*** Begin section ***

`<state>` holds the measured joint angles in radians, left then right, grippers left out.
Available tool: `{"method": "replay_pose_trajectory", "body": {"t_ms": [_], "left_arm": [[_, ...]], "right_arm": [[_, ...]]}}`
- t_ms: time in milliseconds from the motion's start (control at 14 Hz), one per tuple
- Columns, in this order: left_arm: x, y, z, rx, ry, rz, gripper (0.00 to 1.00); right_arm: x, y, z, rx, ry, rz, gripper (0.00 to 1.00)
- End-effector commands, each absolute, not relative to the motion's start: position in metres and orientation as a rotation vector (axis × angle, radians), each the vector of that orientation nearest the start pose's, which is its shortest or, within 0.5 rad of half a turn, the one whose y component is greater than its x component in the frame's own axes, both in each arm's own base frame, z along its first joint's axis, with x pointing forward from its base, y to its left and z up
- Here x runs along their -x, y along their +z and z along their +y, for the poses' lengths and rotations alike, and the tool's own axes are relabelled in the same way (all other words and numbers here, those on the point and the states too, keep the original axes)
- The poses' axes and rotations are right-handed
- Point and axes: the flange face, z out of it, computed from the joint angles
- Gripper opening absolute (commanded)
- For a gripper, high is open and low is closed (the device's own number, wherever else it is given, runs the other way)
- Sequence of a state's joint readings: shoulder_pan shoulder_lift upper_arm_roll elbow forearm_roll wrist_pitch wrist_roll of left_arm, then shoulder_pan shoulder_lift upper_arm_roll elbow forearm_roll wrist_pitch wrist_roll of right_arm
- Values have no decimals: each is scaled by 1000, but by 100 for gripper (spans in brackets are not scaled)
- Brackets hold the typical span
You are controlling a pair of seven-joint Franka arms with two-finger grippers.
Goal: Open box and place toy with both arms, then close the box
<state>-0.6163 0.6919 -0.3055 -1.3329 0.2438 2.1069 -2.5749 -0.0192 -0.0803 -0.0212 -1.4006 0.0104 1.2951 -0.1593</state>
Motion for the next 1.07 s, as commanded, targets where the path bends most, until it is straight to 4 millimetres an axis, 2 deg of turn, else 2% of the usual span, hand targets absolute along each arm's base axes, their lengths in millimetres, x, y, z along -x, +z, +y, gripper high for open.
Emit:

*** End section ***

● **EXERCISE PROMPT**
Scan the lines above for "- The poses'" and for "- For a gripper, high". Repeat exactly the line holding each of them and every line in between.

● **RESPONSE BELOW**
- The poses' axes and rotations are right-handed
- Point and axes: the flange face, z out of it, computed from the joint angles
- Gripper opening absolute (commanded)
- For a gripper, high is open and low is closed (the device's own number, wherever else it is given, runs the other way)

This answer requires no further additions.